2. Description of the Related Art
As is well known, in recent years, an optical disk of DVD (digital versatile disk) or the like as a digital record medium has been spread. Further, currently, there is also completed a next generation DVD standard in correspondence with high vision referred to as so-to-speak HD (high definition)-DVD capable of carrying out recording of a density higher than that of DVD.
According to an optical disk of this kind, a data of an image, a voice or the like is compressed to be recorded. Therefore, according to an optical disk reproducing apparatus for reproducing the optical disk, an image display or a voice reproduction can be carried out by a monitor or a speaker which is attached externally by decoding a stream of a compressed image, a compressed voice or the like read from the optical disk to be converted into analog to be outputted.

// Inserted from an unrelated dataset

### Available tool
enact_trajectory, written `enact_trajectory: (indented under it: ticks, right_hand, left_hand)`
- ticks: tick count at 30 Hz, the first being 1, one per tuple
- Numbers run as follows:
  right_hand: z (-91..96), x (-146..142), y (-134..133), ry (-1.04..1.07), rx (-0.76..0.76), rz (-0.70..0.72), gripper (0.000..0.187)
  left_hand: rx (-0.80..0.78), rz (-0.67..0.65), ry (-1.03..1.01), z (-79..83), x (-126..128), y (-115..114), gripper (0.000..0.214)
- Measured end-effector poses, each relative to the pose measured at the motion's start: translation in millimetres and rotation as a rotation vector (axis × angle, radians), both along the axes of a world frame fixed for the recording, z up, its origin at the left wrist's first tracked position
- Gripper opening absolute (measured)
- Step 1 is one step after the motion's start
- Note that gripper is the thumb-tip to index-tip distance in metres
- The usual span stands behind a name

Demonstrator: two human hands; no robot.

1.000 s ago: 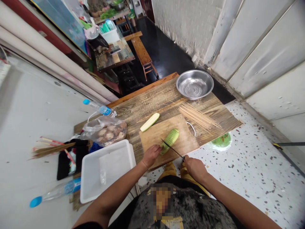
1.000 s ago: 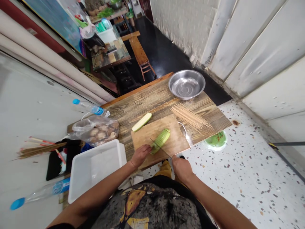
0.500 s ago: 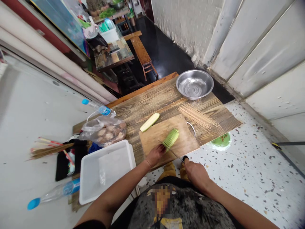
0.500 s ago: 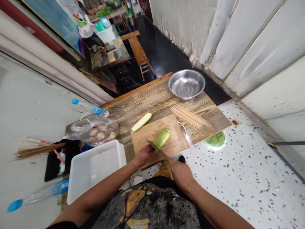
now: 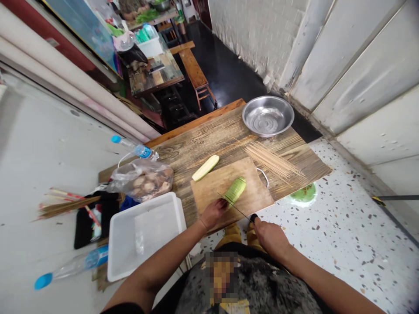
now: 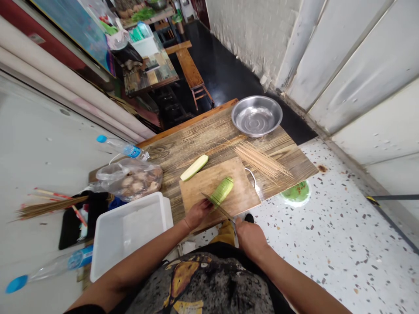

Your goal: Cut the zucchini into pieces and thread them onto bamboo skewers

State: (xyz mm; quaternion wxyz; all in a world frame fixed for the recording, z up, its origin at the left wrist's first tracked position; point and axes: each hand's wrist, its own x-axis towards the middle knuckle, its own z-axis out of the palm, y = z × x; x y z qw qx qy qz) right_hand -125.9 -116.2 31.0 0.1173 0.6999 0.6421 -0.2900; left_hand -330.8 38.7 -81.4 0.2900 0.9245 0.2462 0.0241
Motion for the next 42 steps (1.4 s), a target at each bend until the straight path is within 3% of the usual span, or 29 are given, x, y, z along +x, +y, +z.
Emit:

On the other hand, according to such an optical disk reproducing apparatus, it is conceived to enable to output a compressed voice stream before being decoded to outside. Thereby, a voice reproduction having high sound quality can be carried out in multichannels by externally attaching an AV amplifier or the like having a function of decoding the compressed voice stream.
Meanwhile, the next generation DVD standard rectifies to deal with various kinds of voice data constituting, for example, sub audio, effect audio or the like other than a voice data constituting main audio. Therefore, efficient formation in outputting a plurality of kinds of compressed voice streams to outside is requested for the optical disk reproducing apparatus.

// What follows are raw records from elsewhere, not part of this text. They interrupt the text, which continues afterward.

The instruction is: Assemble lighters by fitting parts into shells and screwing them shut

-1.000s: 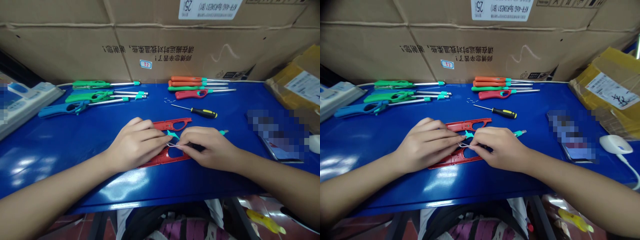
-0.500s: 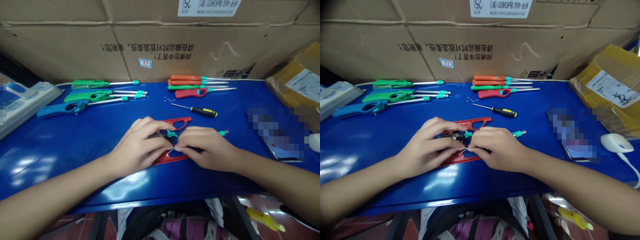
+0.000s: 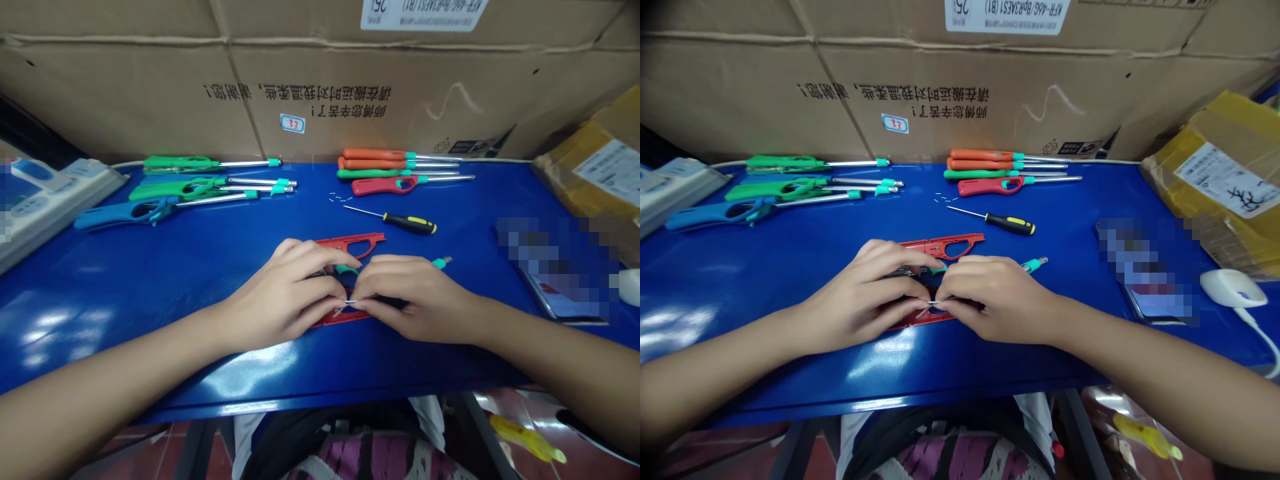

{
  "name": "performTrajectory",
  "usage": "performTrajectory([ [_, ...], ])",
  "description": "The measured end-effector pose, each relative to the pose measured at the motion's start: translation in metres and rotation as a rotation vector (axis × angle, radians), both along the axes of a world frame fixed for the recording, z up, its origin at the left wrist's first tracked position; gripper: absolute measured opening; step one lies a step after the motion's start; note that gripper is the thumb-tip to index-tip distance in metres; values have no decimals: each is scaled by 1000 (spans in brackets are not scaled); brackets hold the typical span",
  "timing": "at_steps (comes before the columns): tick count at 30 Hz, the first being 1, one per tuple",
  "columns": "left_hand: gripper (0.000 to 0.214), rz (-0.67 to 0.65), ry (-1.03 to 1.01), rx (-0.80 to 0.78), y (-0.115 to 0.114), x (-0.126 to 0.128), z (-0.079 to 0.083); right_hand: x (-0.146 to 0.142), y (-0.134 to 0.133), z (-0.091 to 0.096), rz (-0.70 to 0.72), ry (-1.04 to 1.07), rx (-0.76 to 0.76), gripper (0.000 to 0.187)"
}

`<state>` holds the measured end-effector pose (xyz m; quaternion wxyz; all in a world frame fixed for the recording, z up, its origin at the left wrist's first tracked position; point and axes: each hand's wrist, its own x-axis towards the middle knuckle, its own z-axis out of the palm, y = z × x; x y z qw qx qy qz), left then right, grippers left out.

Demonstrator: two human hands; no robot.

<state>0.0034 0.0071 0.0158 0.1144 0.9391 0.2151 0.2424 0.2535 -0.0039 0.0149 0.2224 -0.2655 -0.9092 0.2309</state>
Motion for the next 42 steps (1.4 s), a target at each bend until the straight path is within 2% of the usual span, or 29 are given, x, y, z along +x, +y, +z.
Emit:
performTrajectory([
  [7, 11, -79, 28, 256, -5, 3, 3, -1, -3, 1, 31, -30, 5, 18],
  [15, 9, 52, 5, 362, 5, -6, 7, 12, 8, 6, -124, 12, 19, 7],
  [19, 13, 72, 23, 423, 9, -9, 9, 16, 14, 6, -119, -2, 36, 7],
  [24, 11, 86, 89, 357, 7, -9, 9, 19, 18, 6, -141, -22, -4, 5],
  [28, 12, 127, 61, 309, 6, -10, 8, 23, 20, 9, -195, -4, 46, 3],
  [34, 35, 169, 24, 146, 6, -12, 9, 26, 21, 13, -234, -16, 129, 6],
  [39, 56, 171, 78, 86, 0, -10, 12, 26, 21, 16, -183, -69, 75, 12],
  [42, 78, 205, 175, 9, -4, -8, 14, 27, 21, 17, -180, -55, 54, 13],
])
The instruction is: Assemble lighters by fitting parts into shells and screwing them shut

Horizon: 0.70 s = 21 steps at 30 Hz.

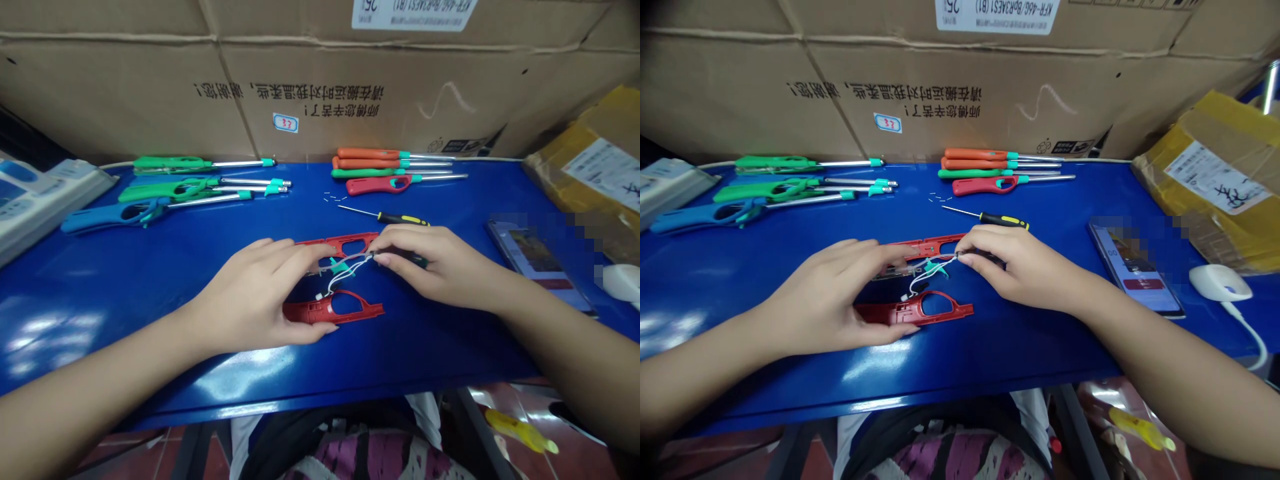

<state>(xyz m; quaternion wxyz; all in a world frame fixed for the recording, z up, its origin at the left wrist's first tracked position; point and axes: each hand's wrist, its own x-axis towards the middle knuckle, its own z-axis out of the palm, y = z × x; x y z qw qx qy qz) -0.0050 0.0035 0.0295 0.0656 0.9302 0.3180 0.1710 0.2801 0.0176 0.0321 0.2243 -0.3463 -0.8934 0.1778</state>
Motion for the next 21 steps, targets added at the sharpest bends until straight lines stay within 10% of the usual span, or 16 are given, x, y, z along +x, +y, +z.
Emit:
performTrajectory([
  [5, 97, 12, 74, -143, -3, 2, -1, -1, 0, 3, -32, 23, 17, 13],
  [21, 34, -7, 19, -39, 5, -3, -11, 1, -6, 6, 5, 54, -181, 8],
])
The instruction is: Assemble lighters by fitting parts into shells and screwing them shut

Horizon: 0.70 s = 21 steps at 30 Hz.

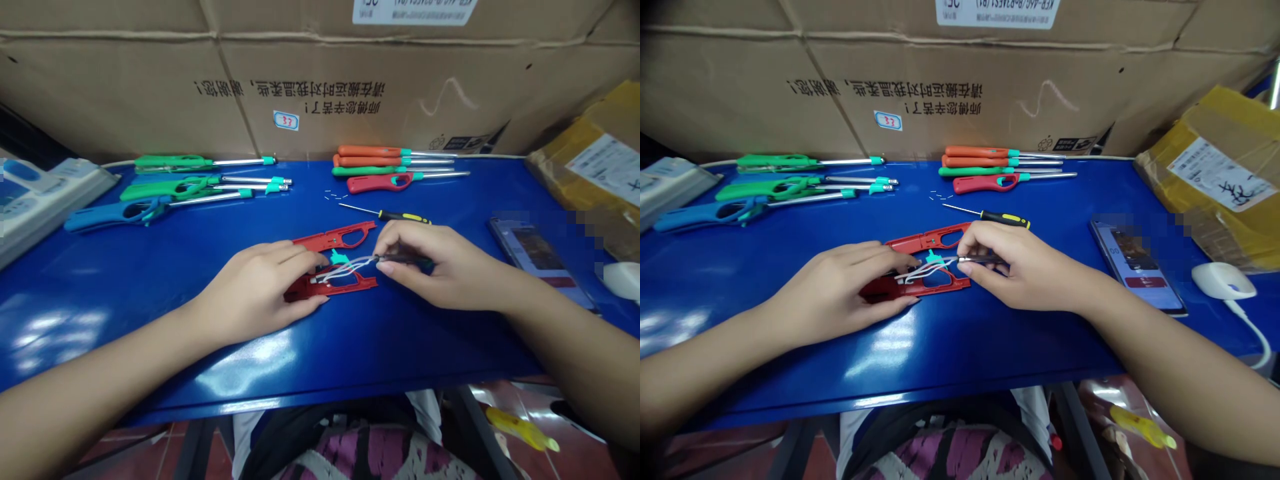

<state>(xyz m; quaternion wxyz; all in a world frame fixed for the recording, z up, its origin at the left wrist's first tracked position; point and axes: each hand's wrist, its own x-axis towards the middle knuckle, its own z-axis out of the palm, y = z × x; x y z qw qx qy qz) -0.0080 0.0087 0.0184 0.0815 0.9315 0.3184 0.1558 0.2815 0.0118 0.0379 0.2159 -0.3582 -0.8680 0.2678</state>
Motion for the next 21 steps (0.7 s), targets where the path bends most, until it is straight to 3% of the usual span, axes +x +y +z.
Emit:
performTrajectory([
  [5, 28, -37, -3, 21, 2, -2, 0, 1, 3, -4, 133, -115, -5, 9],
  [14, 19, -39, -68, 16, 1, 1, 5, 3, 4, -5, 115, -118, 60, 7],
  [21, 12, -101, -113, 36, 0, 0, 1, 3, 5, -7, 100, -170, 4, 12],
])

JP-A-2001-251266 discloses a constitution of inserting modified information to a vacant region of PCR (program clock reference) packet of MPEG (moving picture experts group) 2-TS (transport stream) for outputting a digital stream by a bit rate near to a previously determined transmission rate.

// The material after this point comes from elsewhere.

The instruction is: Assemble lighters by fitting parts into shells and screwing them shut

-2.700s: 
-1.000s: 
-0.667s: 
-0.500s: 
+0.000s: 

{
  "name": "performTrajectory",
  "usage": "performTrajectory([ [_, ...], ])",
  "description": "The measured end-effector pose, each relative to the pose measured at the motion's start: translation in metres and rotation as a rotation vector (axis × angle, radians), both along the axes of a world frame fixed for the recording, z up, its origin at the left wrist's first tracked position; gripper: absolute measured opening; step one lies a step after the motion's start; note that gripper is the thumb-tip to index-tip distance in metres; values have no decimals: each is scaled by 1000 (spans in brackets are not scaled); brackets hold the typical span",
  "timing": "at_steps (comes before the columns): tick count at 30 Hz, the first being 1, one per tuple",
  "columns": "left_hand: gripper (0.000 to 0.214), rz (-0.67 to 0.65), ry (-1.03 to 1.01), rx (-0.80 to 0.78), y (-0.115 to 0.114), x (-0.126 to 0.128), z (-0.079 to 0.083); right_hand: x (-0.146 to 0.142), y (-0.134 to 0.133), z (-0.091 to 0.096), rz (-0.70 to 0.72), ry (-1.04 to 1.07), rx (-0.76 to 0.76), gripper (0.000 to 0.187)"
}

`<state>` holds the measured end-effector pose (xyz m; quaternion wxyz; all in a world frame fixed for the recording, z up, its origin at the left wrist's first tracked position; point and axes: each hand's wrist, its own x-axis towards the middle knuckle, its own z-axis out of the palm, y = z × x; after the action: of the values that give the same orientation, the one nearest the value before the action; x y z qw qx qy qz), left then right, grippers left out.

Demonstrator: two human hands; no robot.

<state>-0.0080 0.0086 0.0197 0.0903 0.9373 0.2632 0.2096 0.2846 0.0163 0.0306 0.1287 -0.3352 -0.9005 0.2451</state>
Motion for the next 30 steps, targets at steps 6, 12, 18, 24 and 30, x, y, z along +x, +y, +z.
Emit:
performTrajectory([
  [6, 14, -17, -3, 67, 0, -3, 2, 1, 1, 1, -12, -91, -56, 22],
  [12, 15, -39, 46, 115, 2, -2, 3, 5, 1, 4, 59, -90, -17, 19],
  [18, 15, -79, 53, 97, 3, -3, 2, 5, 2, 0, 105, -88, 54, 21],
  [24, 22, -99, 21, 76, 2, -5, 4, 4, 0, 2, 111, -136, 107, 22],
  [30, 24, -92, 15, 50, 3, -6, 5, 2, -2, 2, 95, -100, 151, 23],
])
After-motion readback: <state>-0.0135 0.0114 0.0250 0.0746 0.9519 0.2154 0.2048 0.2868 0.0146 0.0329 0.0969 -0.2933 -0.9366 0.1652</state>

A general architecture that implements the various feature of the invention will now be described with reference to the drawings. The drawings and the associated descriptions are provided to illustrate embodiments of the invention and not to limit the scope of the invention.
Various embodiments according to the invention will be described hereinafter with reference to the accompanying drawings. In general, according to one embodiment of the invention, a voice outputting apparatus comprising: a first input unit to which a first compressed voice stream is input with respect to each frame, the first compressed voice stream including a compressed voice data and an extended data; a second input unit to which a second compressed voice stream is input with respect to each frame, the second compressed voice stream including a compressed voice data; a multiplex unit that inserts the second compressed voice stream into an extended data region of a corresponding frame of the first compressed voice stream to generate a multiplexed compressed voice stream; and an output unit that externally outputs the multiplexed compressed voice stream in a predetermined transmission mode.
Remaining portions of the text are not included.